[ENTRIES SUPPLIED]
►

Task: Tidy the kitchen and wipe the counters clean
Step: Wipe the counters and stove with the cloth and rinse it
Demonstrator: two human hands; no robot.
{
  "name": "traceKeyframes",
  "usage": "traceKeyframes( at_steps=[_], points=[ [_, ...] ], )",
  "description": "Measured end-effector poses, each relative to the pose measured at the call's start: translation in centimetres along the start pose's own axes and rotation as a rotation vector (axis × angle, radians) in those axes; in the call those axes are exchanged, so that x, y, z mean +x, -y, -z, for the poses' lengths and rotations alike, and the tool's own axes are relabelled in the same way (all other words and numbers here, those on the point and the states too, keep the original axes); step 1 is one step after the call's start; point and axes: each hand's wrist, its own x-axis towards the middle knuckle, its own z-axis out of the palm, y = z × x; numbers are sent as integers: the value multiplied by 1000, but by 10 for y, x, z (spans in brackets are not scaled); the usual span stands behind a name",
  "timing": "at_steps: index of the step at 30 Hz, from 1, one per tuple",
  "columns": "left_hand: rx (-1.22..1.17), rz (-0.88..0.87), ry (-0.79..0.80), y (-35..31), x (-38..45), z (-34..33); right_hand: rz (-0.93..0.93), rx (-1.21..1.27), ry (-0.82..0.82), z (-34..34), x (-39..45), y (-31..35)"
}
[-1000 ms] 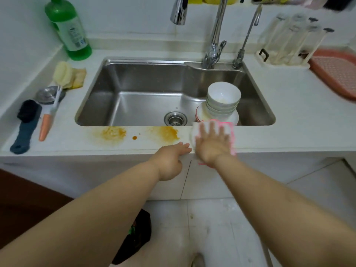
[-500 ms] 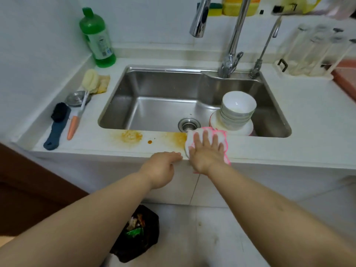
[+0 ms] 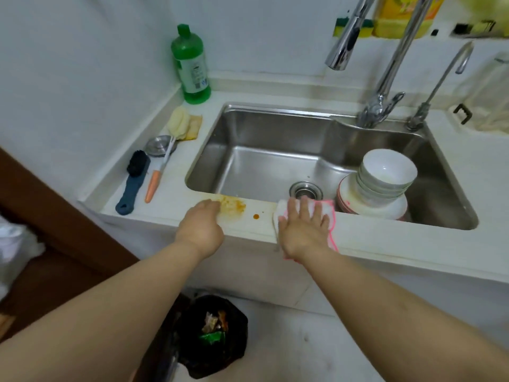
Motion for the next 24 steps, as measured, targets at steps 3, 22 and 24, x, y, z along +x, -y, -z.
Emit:
traceKeyframes(
  at_steps=[3,22,24],
  points=[
    [127,88,86,23,19,5,138,-16,57,-12,-1,38],
    [267,-185,293,98,49,21,275,-110,106,-37,4,135],
    [258,-186,262,98,47,22,199,-107,41,-31,-3,97]
  ],
)
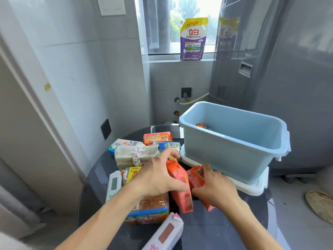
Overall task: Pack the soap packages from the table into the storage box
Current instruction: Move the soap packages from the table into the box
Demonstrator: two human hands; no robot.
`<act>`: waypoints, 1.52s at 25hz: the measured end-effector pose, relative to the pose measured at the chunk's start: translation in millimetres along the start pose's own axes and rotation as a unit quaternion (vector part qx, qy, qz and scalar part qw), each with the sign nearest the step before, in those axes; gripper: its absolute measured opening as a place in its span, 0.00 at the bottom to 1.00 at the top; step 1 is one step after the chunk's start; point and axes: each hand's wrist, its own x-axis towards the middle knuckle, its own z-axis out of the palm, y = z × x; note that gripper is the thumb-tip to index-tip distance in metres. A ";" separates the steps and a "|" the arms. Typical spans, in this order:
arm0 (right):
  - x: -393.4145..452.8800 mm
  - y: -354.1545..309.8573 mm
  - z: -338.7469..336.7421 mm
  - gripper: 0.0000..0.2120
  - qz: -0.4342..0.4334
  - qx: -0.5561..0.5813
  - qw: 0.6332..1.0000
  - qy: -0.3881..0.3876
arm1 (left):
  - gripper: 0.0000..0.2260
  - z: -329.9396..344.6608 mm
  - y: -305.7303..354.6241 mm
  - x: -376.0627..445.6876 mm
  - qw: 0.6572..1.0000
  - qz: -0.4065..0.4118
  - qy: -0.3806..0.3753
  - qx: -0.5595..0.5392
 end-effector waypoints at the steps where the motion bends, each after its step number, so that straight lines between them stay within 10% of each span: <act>1: -2.7 -0.5 -5.0 0.24 0.017 0.042 0.999 -0.006 | 0.31 -2.6 0.3 -0.4 0.997 -0.008 0.023 -0.076; 8: -25.5 2.8 -63.2 0.18 0.024 0.548 0.832 -0.087 | 0.25 -9.1 19.6 4.5 0.838 -0.062 0.046 -0.541; 15: -30.6 -1.6 -98.2 0.20 -0.034 0.624 0.780 -0.038 | 0.26 -4.0 70.1 43.9 0.826 -0.079 0.007 -0.558; 19: 1.0 11.5 -157.8 0.25 -0.058 0.640 0.766 0.029 | 0.23 -21.9 122.8 108.1 0.874 -0.013 0.000 -0.487; 22: 47.5 28.4 -189.1 0.18 0.039 0.547 0.832 0.083 | 0.13 -16.0 149.9 159.4 0.917 0.040 -0.078 -0.388; 26: 101.4 53.1 -178.1 0.11 0.178 0.419 0.889 -0.050 | 0.09 18.8 134.5 209.2 0.976 -0.003 -0.146 -0.161; 38: 140.8 62.9 -127.1 0.08 0.184 0.386 0.889 -0.164 | 0.17 35.2 101.3 245.1 0.974 0.084 -0.142 0.157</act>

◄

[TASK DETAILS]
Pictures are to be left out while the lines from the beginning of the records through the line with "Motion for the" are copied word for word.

[RESULT OF THIS EXERCISE]
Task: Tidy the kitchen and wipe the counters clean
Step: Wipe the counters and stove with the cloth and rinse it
Demonstrator: two human hands; no robot.
{
  "name": "traceKeyframes",
  "usage": "traceKeyframes( at_steps=[_], points=[ [_, ...] ], )",
  "description": "Measured end-effector poses, each relative to the pose measured at the call's start: translation in centimetres along the start pose's own axes and rotation as a rotation vector (axis × angle, radians) in those axes; in the call those axes are exchanged, so that x, y, z mean +x, -y, -z, for the poses' lengths and rotations alike, and the tool's own axes are relabelled in the same way (all other words and numbers here, those on the point and the states too, keep the original axes); step 1 is one step after the call's start; point and axes: each hand's wrist, its own x-axis towards the middle knuckle, its own z-axis out of the palm, y = z × x; numbers are sent as integers: the value multiplied by 1000, but by 10 for y, x, z (spans in brackets are not scaled); the usual span stands behind a name",
  "timing": "at_steps: index of the step at 30 Hz, from 1, one per tuple",
  "columns": "left_hand: rx (-1.22..1.17), rz (-0.88..0.87), ry (-0.79..0.80), y (-35..31), x (-38..45), z (-34..33); right_hand: rz (-0.93..0.93), rx (-1.21..1.27), ry (-0.82..0.82), z (-34..34), x (-39..45), y (-31..35)"
}
[-1000 ms] 
[-500 ms] 
[+0 ms] 
Motion for the next 24 steps, as measured, targets at steps 3, 22 and 24, x, y, z along +x, -y, -z.

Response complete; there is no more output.